Michelle D'costa has had her work published in journals such as The Bombay Literary Magazine, Hackwriters International Magazine, The Commonline Journal, Big River Poetry Review among many others. She blogs at pikoomish.wordpress.com



Sunday, April 12, 2015

Richard Hartwell: Last To Take Flight

Bronze canvas overspreads angular bones,
patchy in places as if small dead leaves
adhere to cheeks, forehead and neck;
within the wrinkled canyons of her face
are told the true myths of her many lives.

There is so little water in the canyons:
            not on her face,
                        not in the land,
                                    none to waste.

After nine decades of intense desert heat
she is used to this, she no longer sweats;
still, there is an almost copper sheen to
her skin, like hard-worked oiled-leather
sold to tourists traveling the asphalt trail.
.
Selling goods by the side of the road:
            leather goods,
                        leather lasts,
                                    she lasts.

Neck sinews, corded like hemp rope,
coil into the dirty collar of a drab shirt,
black cotton, cinched snug at the waist
with a silver and turquoise belt, color
in a somber sea of secondhand clothes.

She focuses on the twisting asphalt:
            occasional cars,
                        occasional sales,
                                    irregular pay.

From beneath the shirt, a drooping skirt
greets the mounting leather moccasins;
outlaw black hat – low crowned, wide
brimmed, ancient, functional, like her –
borne by two gray braids, one on a side.

Twisting braids, neck, skin:
            framing her face,
                        framing her culture,
                                    heritage pictured.

Surroundings rain-bowed in dry dun hues,
only soft-gray dusty-drab green for relief;
contours of the pan, arroyos and road are
broken by majestic mesas, or low shrubs
and dead yucca, seen askance not directly.

Casual breaks in the southern horizon,
            not oriental,
                        not occidental,
                                    merely accidental.


Above her extends a vault of blue so startling white at mid-day as to sear the eyes until only black stars dance on the retina. No relief except in the shade, except there is precious little shade and will be no shade until much later when the back rampart of the mesa will see a shadow extend from the base running fast as the setting sun toward the shimmering eastern horizon.
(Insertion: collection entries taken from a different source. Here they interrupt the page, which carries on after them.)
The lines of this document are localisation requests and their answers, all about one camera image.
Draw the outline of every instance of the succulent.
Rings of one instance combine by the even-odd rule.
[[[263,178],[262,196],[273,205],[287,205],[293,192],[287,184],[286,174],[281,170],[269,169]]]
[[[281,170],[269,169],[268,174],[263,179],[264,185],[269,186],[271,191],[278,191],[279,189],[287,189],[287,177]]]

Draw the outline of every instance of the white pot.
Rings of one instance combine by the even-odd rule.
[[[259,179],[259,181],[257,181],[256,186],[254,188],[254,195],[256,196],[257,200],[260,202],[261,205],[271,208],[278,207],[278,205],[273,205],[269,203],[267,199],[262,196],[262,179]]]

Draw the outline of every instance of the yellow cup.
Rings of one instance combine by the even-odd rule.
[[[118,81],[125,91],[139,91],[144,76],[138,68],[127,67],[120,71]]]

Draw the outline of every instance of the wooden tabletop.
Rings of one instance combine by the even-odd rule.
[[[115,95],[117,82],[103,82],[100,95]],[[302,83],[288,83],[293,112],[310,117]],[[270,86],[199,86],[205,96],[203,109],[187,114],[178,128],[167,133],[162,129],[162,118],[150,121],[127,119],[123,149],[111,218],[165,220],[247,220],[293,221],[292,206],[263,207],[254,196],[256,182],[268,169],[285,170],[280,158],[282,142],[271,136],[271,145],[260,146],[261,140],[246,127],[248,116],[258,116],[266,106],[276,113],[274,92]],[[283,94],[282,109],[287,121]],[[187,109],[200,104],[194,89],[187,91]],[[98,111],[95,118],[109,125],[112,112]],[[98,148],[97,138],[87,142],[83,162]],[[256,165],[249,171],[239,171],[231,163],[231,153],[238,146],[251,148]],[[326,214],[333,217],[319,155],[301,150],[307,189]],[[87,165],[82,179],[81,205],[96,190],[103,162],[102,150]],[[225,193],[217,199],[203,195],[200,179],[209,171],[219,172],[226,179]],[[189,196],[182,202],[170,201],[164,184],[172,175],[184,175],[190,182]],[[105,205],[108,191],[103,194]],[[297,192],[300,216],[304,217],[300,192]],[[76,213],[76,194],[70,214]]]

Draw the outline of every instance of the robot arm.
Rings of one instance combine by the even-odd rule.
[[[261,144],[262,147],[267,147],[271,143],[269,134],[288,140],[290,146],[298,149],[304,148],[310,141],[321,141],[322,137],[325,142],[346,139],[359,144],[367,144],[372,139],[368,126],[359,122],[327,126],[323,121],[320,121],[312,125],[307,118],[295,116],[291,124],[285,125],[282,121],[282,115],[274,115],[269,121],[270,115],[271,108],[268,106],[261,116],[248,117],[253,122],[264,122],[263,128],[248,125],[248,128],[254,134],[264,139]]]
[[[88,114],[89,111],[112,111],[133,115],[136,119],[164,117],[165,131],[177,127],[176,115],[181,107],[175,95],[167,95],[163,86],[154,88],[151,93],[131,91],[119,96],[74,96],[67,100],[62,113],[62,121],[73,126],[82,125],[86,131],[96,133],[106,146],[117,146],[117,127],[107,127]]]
Only then will the ancient one, named Sorrows in the Stream so many years ago but known now only as Old Woman, rise from beside the roadside stand, place her Indian Artifacts and Curios for Sale sign under the low split-wood table, and amble slowly to the next shadow, relief, and the perilous climb, made numbly, to the top of the mesa.

It is not that her body has given out, at least not completely, or that her mind has given up, it is that her nature can no longer contain the colors of her memory and the sunburst of her soul.

She knows this, every day, and today, earlier, had prayed that no tourists would stop to barter and bluster nor would any sheriff, from on or off the reservation, stop to hassle her about permits or to rage about her son. None had, tourist or cop, and she only had to steel herself against the intrusion of passing cars seven times during the day.

She didn’t really need the occasional money to live, not that she would turn it down, but had all she needed from the land and her snares, the pool at the base of the mesa, and in the hut above. She wouldn’t turn the money down; she would use it to drink and use it to get drunk and use it to try to forget. It was good that she rarely made any sales. It was very good that she made no sales today. Since she last had gotten drunk it had been . . . how many days? She can’t remember, which she takes as a good also.

Sorrows in the Stream finds the small pool at the base of the mesa nearly full and takes the gourd from off her shoulder, sinking it into the tepid depth beneath the spring’s outcropping. This is the water source, life itself, she shares with so many others: prey and predators, mammals and reptiles, birds and insects. Almost all of them drink at night as she sleeps above them on top of the mesa. Sometimes when she descends in the early morning she spooks some small piece of fur or feather. Only rarely in the afternoon does she hear the warning stutter of a late rattler. She lives with all of these, is a part of them and the desert.

She picks her way up through the split in the side of the mesa, a split that has been here these many generations. Footholds and handholds have been carved and shaped and enlarged by numberless ancients before her. She adds her miniscule aid to this process without thought, plan, fear, or sight. Her eyes are closed. She knows the niches and knobs so well and climbing up out from the brilliant plain and into the crevasse she knows her shadow-blindness will last until she is almost at the top. She relies on the mesa wall to hold her up rather than trying to see what cannot be seen clearly in shadow.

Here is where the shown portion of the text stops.